Suar.ID -Di tepi jalan mal Cilandak Town Square (Citos), para pengendara ojek daring berkerumun menanti pesanan lewat ponselnya.
Motor-motor mereka dibiarkan terparkir di sepanjang tepi jalan itu.
Indri (43) berada di tengah kerumunan yang didominasi para pria itu.
Namun, bukan berarti mereka berkumpul sudah mengantongi rezeki.
Ada yang baru dapat satu pesanan, malah ada juga yang belum sama sekali.
Nasib mereka termasuk Indri belakangan ini malah sedangmerana karenapandemi corona.
Pasalnya, pendapatan mereka turut terdampak Covid-19 yang bukan saja diam-diam memakan korban jiwa, tapi juga rezeki mereka.
Sebelum pandemi corona, Indri rata-rata mengantongi pendapatan kotor sekitar Rp 350 ribu dari pukul 08.00 sampai 21.00.
Sedangkan saat ini, ia hanya mendapatkan Rp 60 ribu dari pukul 08.00 sampai tengah malam.
Indri yang kini menjadi tulang punggung keluarga, dibuat stres dengan keadaan jalan raya yang sepi itu.
"Sekarang nyari (mencari) Rp 20 ribu aja susah. Paling cuma dapet 1 atau 2 aja," keluh warga Cilandak itu saat ditanya TribunJakarta.com di depan Citos, Jakarta Selatan, pada Kamis (9/4/2020).
Baru kali ini, pendapatan Indri itu merosot drastis.
Padahal, selepas suaminya tutup usia akibat penyakit getah bening, ia harus mengganti peran sebagai kepala keluarga.
Ia harus membiayai kedua anak laki-lakinya yang berusia 16 tahun dan 13 tahun di sekolah Pesantren di Yogyakarta.
"Ini mata pencaharian saya satu-satunya."
"Baru kali ini pendapatan saya menurun drastis, sampai saya ditelponin pihak leasing dan Akulaku (pinjaman uang online)," ujarnya.

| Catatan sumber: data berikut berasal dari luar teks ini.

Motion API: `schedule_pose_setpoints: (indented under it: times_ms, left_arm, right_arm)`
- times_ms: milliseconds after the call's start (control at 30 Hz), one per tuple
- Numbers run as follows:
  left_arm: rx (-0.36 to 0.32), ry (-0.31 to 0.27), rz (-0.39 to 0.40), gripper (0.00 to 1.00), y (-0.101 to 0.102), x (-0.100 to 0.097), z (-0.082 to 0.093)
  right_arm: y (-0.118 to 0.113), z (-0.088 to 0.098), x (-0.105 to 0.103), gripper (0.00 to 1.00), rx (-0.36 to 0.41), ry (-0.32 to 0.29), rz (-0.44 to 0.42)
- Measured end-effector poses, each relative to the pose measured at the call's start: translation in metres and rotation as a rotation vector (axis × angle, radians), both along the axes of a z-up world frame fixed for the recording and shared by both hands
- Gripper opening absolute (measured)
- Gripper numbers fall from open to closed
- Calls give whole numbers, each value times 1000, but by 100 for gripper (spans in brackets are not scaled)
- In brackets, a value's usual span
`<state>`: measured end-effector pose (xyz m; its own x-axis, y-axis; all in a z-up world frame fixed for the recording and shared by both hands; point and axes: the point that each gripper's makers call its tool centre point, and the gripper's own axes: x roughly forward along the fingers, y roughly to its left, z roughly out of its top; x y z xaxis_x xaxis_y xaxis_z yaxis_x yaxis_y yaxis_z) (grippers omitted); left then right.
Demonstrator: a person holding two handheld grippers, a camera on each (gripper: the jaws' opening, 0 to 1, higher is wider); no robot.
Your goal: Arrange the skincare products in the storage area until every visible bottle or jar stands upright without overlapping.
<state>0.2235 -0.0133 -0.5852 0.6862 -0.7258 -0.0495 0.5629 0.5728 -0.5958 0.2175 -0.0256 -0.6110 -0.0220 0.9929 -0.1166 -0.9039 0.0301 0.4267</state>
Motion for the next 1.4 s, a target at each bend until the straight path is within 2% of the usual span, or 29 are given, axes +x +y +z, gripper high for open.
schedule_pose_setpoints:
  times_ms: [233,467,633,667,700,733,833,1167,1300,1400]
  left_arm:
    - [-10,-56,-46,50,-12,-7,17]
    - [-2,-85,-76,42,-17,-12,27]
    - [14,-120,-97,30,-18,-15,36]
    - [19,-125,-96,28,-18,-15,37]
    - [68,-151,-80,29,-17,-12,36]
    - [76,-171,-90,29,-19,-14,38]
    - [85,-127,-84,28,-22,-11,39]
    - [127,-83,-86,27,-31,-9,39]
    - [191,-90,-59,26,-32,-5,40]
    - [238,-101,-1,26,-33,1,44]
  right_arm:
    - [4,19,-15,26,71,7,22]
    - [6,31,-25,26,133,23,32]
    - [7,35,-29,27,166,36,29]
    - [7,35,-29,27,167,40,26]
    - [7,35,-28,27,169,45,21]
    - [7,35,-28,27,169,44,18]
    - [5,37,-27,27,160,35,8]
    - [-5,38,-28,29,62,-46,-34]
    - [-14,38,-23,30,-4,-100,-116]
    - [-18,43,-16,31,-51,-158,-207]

Cicilan motor Indri tinggal 8 kali lagi.
Per bulannya, Ia harus membayar Rp 800 ribu.
Namun bulan ini, dipastikan ia menunggak lantaran tak sanggup membayarnya.
Ia juga terpaksa harus meminjam uang dari pinjaman online untuk mencukupi kebutuhan hidupnya.

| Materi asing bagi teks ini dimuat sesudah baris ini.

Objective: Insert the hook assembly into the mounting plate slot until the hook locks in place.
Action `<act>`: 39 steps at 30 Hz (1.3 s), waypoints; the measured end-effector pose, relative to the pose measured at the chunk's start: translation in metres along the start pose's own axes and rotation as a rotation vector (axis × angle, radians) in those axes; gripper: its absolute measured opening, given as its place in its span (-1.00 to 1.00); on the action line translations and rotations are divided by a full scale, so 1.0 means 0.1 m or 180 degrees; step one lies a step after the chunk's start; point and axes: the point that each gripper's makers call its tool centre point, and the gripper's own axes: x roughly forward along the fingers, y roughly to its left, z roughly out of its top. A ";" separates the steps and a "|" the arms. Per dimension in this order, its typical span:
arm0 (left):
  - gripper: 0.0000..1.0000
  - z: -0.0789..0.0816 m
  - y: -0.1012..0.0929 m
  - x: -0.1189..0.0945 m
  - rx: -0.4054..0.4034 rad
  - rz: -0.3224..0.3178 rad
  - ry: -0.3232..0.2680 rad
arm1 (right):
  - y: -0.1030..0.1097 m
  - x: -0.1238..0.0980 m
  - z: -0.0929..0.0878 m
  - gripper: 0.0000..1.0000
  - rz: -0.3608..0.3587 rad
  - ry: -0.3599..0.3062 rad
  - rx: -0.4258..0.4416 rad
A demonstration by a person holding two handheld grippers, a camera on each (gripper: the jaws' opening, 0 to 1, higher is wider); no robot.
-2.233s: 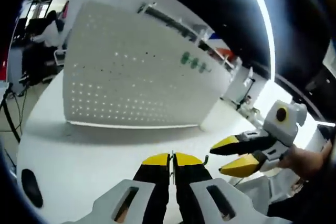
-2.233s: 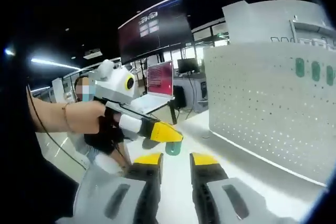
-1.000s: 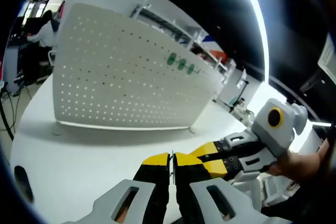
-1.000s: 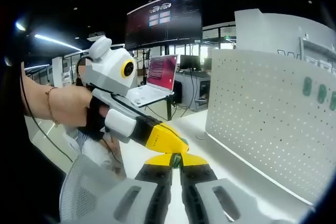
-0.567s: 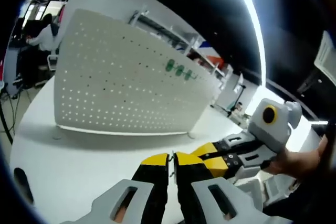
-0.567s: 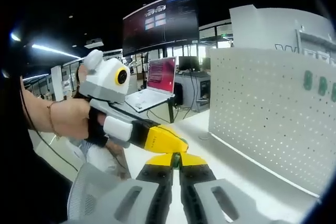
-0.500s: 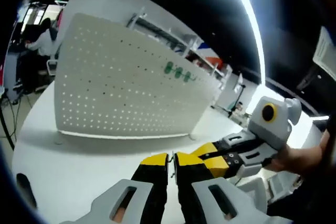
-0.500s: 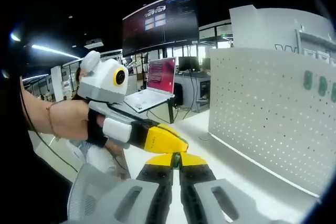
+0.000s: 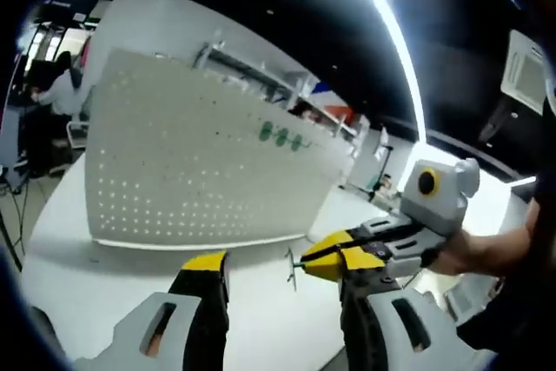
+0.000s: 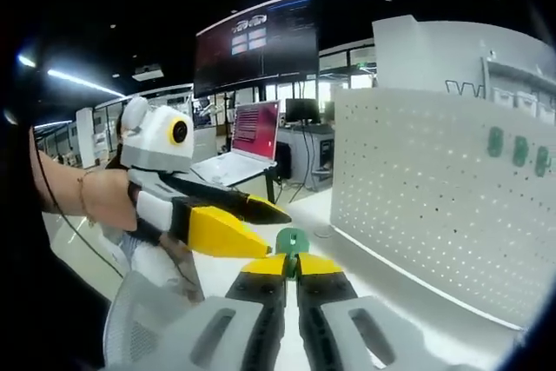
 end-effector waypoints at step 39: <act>1.00 0.02 -0.27 0.08 0.0233 -0.0268 -0.0078 | -0.66 -0.08 0.34 -1.00 -0.0890 -0.0603 -0.0227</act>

"Saya pinjam Rp 600 ribu tapi total pembayarannya jadi Rp 750 ribu tapi sekarang telat 4 hari jadi Rp 729 ribu," katanya.
Sudah tiga hari tidur Indri tak bisa lelap karena memikirkan cicilan motor dan pinjaman online.

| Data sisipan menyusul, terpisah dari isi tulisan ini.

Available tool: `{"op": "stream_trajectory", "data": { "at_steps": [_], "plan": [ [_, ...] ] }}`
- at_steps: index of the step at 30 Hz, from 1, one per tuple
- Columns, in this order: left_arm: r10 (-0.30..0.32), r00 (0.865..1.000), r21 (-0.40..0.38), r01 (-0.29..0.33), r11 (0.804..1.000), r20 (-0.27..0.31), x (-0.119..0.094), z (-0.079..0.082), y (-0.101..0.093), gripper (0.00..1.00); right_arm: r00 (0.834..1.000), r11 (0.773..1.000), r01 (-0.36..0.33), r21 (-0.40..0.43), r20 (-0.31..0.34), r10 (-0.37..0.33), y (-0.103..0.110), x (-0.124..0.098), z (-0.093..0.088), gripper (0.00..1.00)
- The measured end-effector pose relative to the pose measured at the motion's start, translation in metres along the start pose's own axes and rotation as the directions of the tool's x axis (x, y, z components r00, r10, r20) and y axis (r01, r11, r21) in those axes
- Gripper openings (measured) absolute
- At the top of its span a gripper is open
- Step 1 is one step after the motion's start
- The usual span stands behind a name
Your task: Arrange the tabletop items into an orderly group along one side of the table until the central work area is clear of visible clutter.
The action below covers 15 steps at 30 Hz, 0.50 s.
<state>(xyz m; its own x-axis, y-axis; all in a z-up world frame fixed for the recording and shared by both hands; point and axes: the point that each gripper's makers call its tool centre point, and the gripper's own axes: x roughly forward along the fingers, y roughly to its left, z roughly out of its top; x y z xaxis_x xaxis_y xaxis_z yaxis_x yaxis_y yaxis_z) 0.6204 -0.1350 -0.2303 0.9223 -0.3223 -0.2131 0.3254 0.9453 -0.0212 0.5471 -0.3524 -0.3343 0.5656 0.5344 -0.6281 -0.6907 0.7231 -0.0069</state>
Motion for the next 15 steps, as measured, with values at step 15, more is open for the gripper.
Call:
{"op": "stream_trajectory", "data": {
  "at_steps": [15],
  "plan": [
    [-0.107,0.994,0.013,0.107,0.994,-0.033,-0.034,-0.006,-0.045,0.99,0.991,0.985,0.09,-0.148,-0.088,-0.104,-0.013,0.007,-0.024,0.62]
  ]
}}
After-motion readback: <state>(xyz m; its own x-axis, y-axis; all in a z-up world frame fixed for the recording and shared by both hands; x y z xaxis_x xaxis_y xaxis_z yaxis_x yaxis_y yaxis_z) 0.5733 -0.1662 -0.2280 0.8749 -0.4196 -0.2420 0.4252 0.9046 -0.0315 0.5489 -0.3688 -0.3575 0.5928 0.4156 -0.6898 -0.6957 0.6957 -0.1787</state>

"Takut bunganya makin besar," ujarnya.
Terpaksa "Ngalong"
Istilah ngalong, dalam dunia ojek online berarti mencari pesanan hingga dini hari.
Indri mengambil pilihan itu agar bisa melunasi utang-utangnya.
"Terpaksa (harus ngalong), karena saya belum pernah nunggak bayar cicilan baru kali ini bawaannya takut," katanya.
Rekan-rekannya berulang kali mengingatkannya agar jangan keluar mencari pesanan saat malam hari.
Namanya soal perut dan cicilan, jalan itu terpaksa diambilnya.
Namun, pilihan ngalong pun belum tentu mendapatkan banyak pesanan.
"Ngalong untuk tabungan poin istilah ojol supaya besok lebih ringan kerja ternyata sepi juga selama ngalong."
"Alhamdulilah, walaupun dapet 1 atau 2 orderan," kata perempuan yang masih bisa bersyukur itu.
Menanggapi kebijakan larangan membawa penumpang, Indri hanya kasihan dengan rekan-rekannya.
Pasalnya, tidak semua dari mereka mengerti layanan pesan antar makanan.
"Kasihan teman-teman, banyak yang bilang ke saya akan terasa semakin sulit mendapatkan penghasilan karena sebagian dari mereka belum mengerti tentang Go- Food," pungkasnya.